New pattern matching doc
Brian Goetz
brian.goetz at oracle.com
Mon Jan 18 15:35:51 UTC 2021
[ whoops, this was intended to be a private reply… ]
> On Jan 18, 2021, at 10:35 AM, Brian Goetz <brian.goetz at oracle.com> wrote:
>
>> So how do i know if something is a corner case or not ?
>
> It’s a fair question, but I have a fair answer: ask clarifying questions! If i could give you one bit of advice (applicable beyond just this situation), it would be: “less certainty, more inquiry.” I spend a *lot* of time on these writeups, whose sole purpose is to enable productive discussion. To the extent the write-ups don’t make something clear, ask. There’s nothing wrong with saying “I don’t understand that …”
>
>> Again, at least in my case, the problem is not if this direction is garbage or not but that i don't fully understand the document you sent to us.
>
> That’s fine. But you use words that seem to imply “this direction is garbage.” You may not mean to, but you frequently use words like “wrong” or “that’s not what you want, what you want is…”, very early in the discussion, before you’ve even fully internalized what I’m proposing. When the document is solely about the direction, and you say “this is wrong”, you are saying the direction is wrong. I get that this isn’t how you mean it to come off, but it does.
>
> This may be a cultural thing; for example, in english, “impossible” means “contrary to the laws of physics”, and in French, my understanding is that it means “that would be inconvenient for me.” But Americans are offended by this, because when something is clearly possible (“can I wait at the table for my companion to arrive”) and we are told it is “impossible”, one feels like one is being told that up is down, or black is white. Again, the cure for this is “less certainty, more inquiry.”
>
>> Questions like what is the relationship between a deconstruction pattern and a static pattern ? Is there several form of static patterns ? What a guard is ? etc.

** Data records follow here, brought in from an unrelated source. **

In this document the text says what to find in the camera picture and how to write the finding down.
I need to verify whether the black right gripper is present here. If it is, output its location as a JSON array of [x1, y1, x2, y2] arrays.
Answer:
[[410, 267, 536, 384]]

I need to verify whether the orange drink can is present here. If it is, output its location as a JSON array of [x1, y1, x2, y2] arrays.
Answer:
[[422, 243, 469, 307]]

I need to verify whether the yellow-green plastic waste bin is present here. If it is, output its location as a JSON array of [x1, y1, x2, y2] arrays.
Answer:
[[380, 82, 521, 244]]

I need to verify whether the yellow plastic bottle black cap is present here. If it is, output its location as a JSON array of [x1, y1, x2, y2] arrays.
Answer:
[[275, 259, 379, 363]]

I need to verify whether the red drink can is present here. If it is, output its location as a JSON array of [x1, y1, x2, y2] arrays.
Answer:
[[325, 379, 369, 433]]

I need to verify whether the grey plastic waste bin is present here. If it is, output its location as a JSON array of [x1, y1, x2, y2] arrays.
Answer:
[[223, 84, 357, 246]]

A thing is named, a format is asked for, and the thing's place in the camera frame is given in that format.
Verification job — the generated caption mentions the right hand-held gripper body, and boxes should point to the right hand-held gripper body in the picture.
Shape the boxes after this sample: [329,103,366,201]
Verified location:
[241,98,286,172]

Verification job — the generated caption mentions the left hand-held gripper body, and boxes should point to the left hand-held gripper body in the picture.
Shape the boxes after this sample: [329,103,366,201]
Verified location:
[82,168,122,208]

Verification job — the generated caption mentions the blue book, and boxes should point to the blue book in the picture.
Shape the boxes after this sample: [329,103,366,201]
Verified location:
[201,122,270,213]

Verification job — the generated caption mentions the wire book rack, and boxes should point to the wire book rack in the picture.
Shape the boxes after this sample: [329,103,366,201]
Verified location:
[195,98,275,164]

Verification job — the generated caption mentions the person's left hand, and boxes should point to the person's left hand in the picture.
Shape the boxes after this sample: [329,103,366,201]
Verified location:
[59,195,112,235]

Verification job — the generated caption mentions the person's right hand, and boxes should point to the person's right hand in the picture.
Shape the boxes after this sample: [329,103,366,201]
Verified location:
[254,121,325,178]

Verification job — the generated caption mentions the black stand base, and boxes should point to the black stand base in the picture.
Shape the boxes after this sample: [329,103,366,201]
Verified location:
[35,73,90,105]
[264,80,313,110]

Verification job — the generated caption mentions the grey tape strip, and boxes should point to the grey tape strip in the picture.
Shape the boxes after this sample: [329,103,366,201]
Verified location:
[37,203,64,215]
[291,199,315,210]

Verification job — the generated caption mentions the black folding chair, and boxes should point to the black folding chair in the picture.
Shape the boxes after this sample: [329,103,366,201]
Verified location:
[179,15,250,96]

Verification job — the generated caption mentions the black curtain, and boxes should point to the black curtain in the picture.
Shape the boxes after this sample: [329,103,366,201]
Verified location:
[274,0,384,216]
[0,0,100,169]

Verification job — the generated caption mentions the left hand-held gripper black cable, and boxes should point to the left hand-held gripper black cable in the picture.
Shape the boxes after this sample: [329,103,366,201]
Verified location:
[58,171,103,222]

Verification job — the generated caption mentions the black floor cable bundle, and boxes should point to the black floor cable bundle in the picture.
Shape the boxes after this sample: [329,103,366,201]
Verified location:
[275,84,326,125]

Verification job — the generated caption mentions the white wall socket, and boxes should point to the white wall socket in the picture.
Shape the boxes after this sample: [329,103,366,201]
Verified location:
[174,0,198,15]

>> All these questions are important to understand the document you have sent.
>
> Yes. In some sense, that is what I thought the paper was about, so if those didn’t come through clearly, I didn’t do my job 100%, and you should ask clarifying questions until you get what I’m proposing. (Constructively and politely, of course.) At that point, you might agree or disagree or might feel that I skipped some parts, and then it makes sense to discuss those things. But, if I write a paper about the big picture, I would rather not move onto syntax or translation or performance until we at least are in sync on what big picture is being proposed, its pros and cons, and an understanding of where the picture gets fuzzy.
>
> For a topic as big as patterns, I have tried very hard to break things into chunks that are small enough to be discussed, but big enough to cover one area. The granularity varies, I wrote an as-large doc about exhaustiveness, which is surely a corner case (but a complex one.) But here, I am proposing an ambitious notion of pattern matching in Java, more so than Scala and C#, and I’d like people to understand what I’m trying to achieve before they start proposing alternatives fro various aspects (which may not fit into the bigger picture at all.) I don’t think I can break it down much further without losing sight of the goal.